▶ **DIRECTIONS FOR THIS TASK**
Your answer should reproduce every line of the material in which the word "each" occurs.

▶ **INFORMATION PROVIDED**
○ ○ ○
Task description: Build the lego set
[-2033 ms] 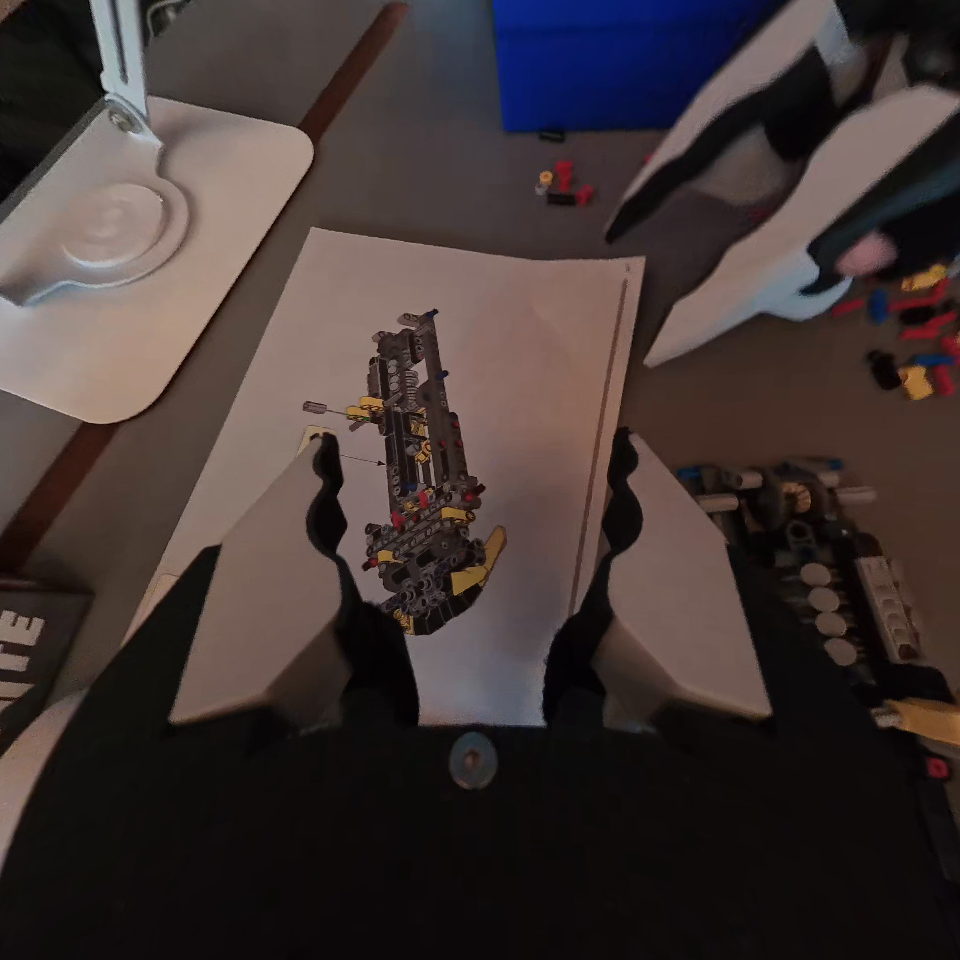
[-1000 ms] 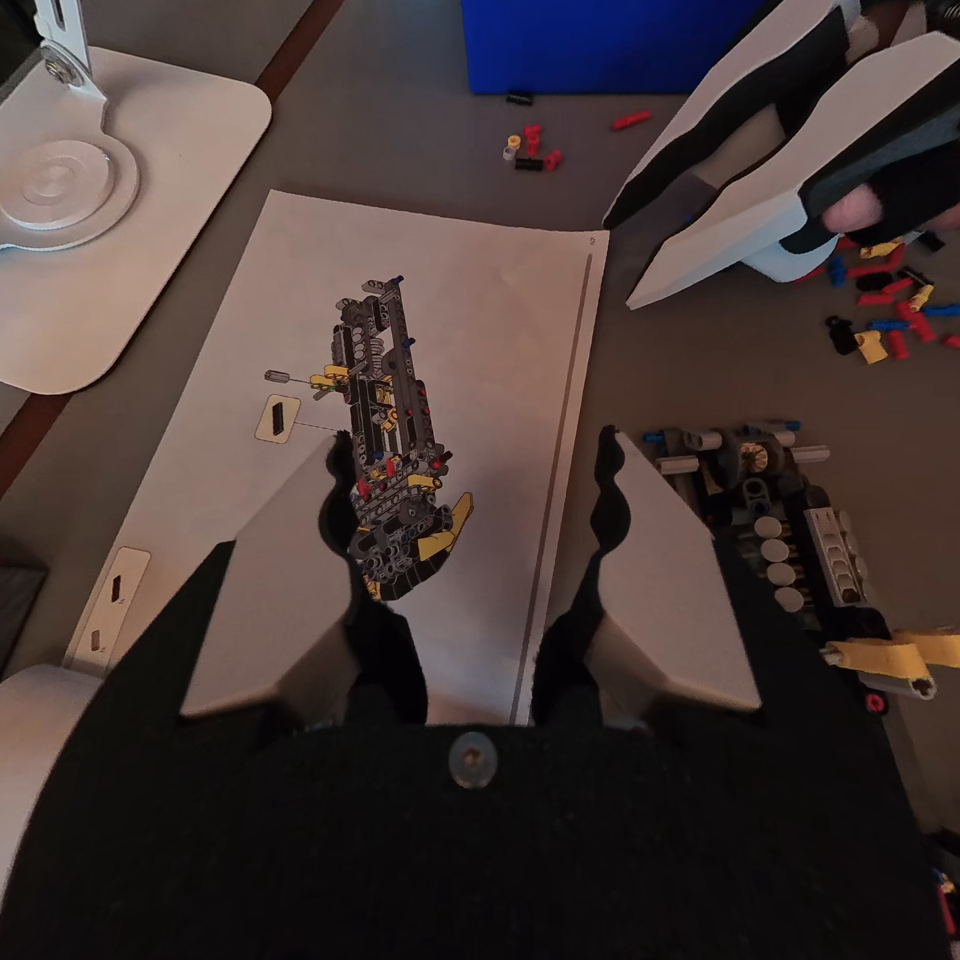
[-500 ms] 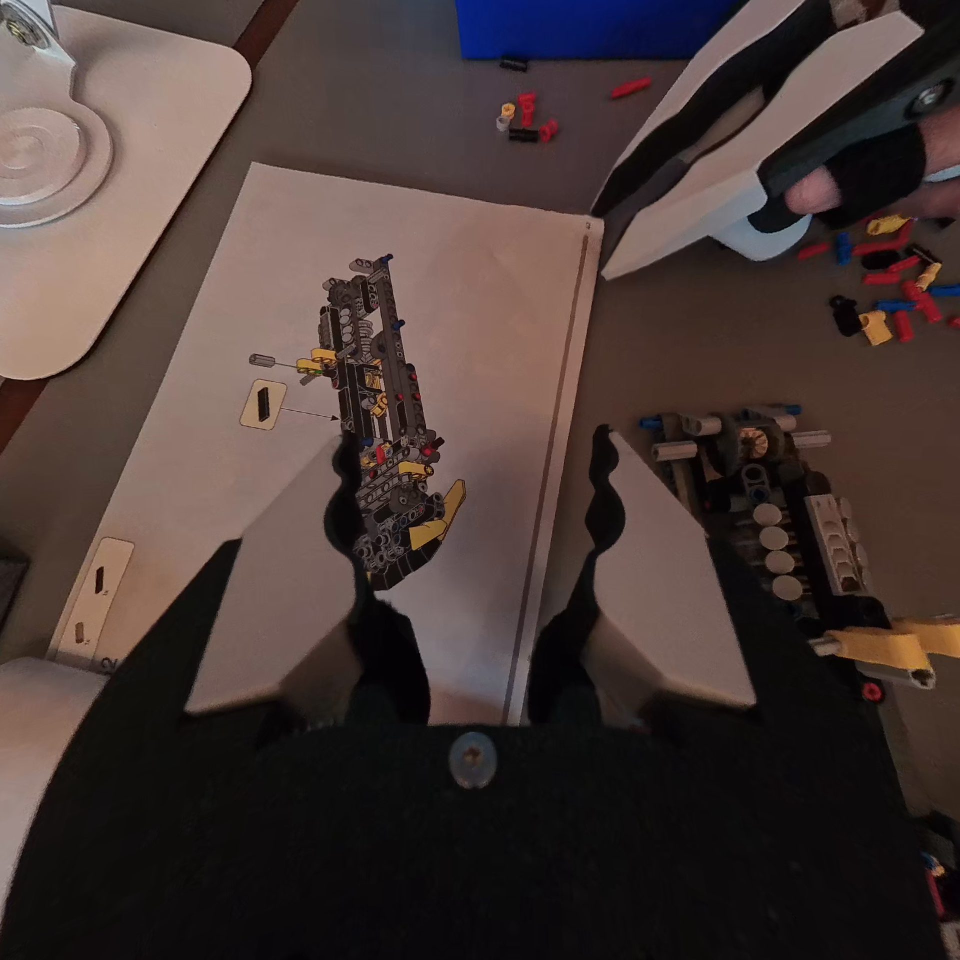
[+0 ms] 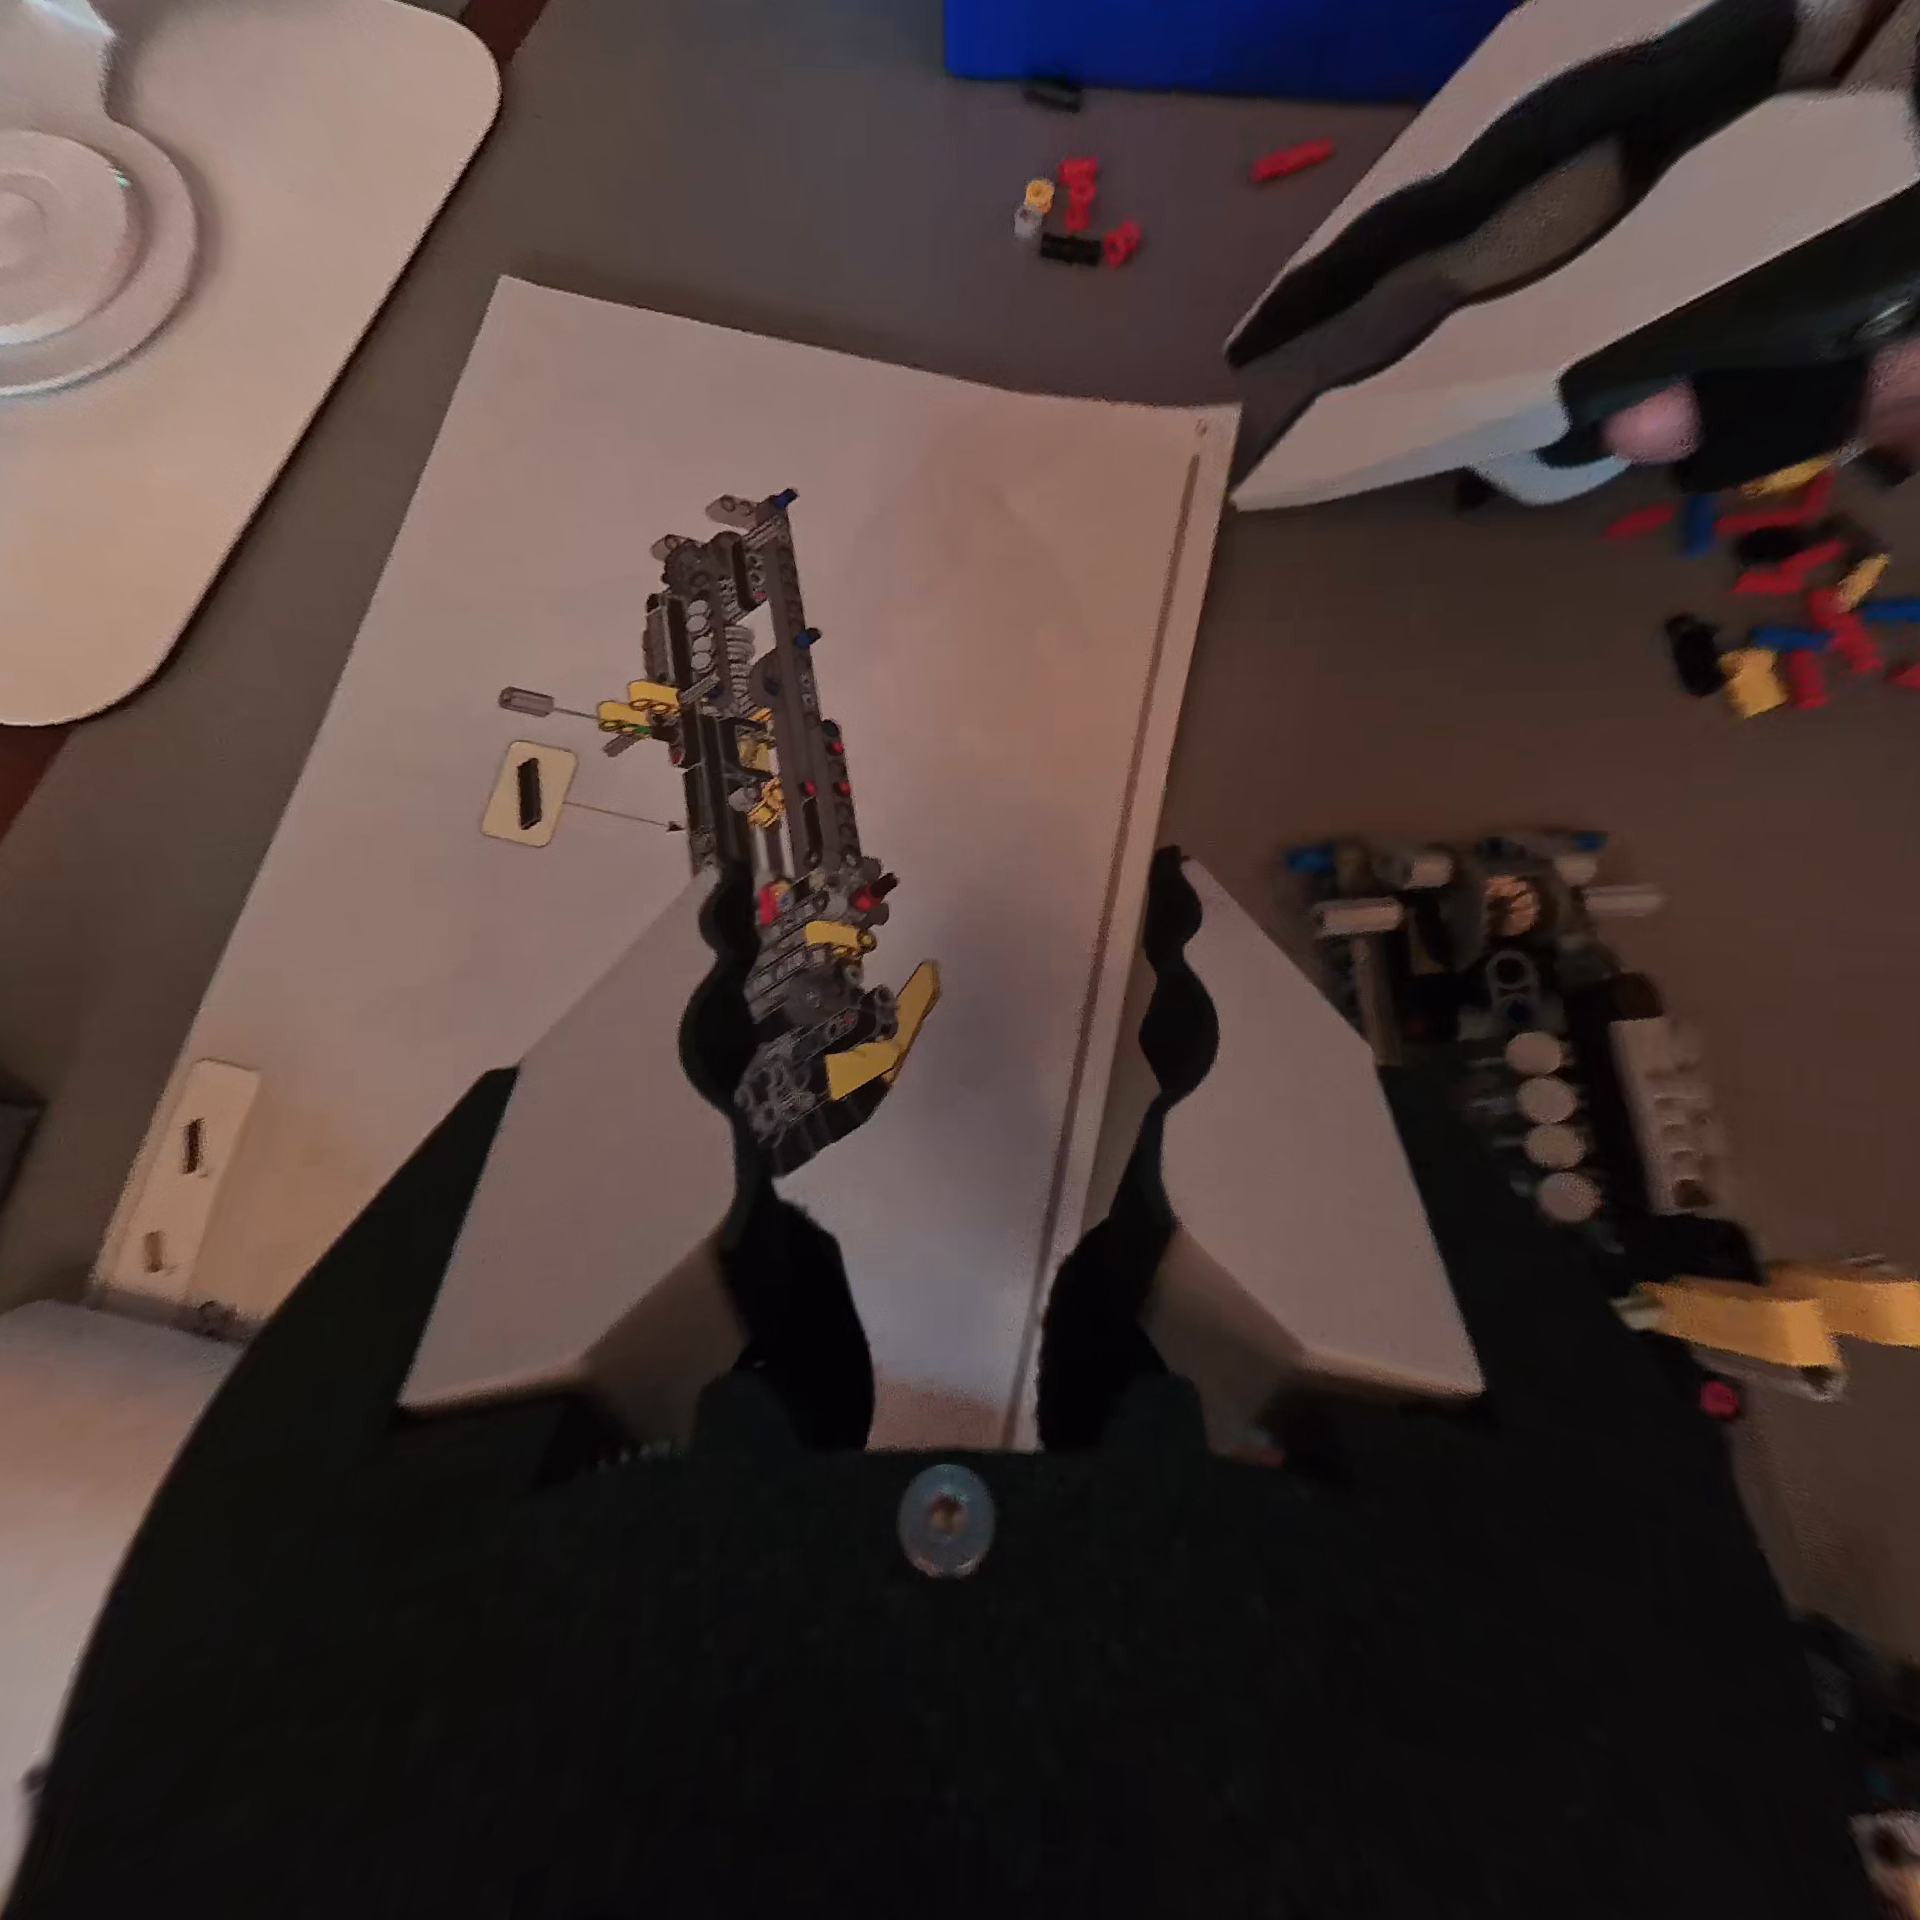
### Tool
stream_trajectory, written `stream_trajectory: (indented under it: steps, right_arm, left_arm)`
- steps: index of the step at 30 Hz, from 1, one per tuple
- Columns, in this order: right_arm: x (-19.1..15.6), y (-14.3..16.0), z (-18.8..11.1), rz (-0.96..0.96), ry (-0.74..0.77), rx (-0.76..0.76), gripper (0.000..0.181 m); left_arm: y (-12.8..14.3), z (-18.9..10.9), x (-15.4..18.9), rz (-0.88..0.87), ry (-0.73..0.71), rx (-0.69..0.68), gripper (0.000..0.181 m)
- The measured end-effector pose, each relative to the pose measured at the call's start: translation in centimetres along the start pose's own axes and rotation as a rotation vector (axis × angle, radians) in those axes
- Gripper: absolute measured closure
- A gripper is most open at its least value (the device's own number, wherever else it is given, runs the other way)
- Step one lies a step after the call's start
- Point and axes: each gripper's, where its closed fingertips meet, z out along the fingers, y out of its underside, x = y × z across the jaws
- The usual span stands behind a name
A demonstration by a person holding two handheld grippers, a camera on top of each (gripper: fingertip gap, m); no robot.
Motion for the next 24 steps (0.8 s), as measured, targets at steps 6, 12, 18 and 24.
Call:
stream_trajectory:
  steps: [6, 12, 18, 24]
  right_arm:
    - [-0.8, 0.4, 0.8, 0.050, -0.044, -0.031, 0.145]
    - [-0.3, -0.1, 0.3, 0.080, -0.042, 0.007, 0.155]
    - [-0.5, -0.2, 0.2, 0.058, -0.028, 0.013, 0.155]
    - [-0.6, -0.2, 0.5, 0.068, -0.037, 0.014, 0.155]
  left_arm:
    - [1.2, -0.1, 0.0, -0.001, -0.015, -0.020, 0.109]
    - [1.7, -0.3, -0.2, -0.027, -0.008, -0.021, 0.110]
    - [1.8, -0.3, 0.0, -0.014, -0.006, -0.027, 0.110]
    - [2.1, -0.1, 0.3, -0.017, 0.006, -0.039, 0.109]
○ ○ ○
▶ **REPLY**
- The measured end-effector pose, each relative to the pose measured at the call's start: translation in centimetres along the start pose's own axes and rotation as a rotation vector (axis × angle, radians) in those axes
- Point and axes: each gripper's, where its closed fingertips meet, z out along the fingers, y out of its underside, x = y × z across the jaws
A demonstration by a person holding two handheld grippers, a camera on top of each (gripper: fingertip gap, m); no robot.

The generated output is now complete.